# Exercise:
Every line in the data below that has the word "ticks" should be returned.

Start of Block

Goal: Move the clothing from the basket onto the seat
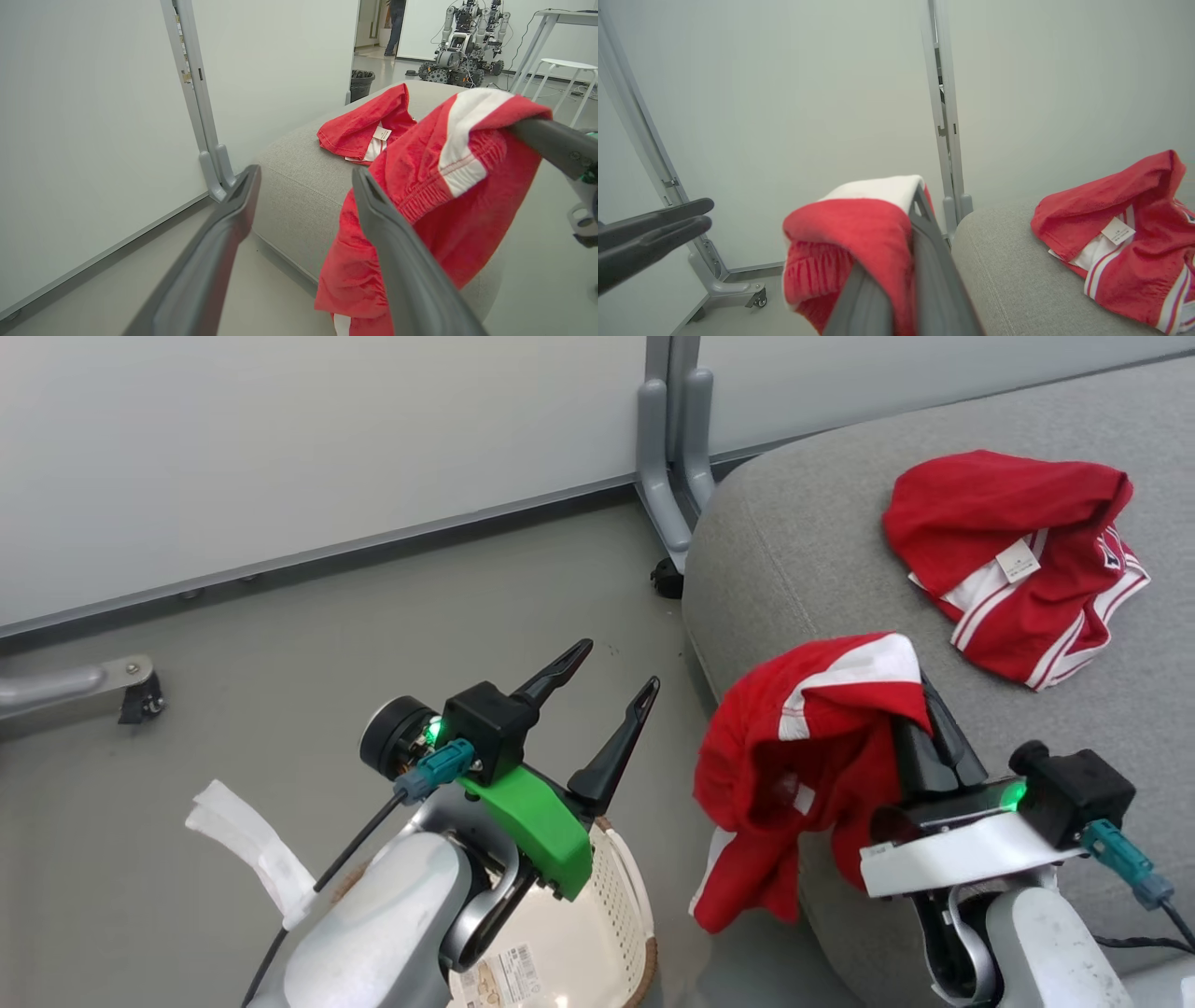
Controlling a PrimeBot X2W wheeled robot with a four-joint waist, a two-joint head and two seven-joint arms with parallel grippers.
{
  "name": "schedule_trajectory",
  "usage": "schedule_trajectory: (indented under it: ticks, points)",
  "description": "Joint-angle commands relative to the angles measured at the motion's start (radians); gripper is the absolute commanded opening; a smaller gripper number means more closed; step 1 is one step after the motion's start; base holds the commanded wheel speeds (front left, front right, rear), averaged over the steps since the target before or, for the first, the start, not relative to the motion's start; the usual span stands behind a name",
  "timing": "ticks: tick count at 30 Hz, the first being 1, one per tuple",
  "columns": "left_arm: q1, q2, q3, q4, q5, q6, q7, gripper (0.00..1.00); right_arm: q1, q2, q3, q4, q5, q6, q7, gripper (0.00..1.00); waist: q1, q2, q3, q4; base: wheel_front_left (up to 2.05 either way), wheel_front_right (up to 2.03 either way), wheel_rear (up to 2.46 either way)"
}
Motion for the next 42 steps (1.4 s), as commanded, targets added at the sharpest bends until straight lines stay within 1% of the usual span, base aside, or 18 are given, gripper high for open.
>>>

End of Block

# Solution to this problem:
  "usage": "schedule_trajectory: (indented under it: ticks, points)",
  "timing": "ticks: tick count at 30 Hz, the first being 1, one per tuple",

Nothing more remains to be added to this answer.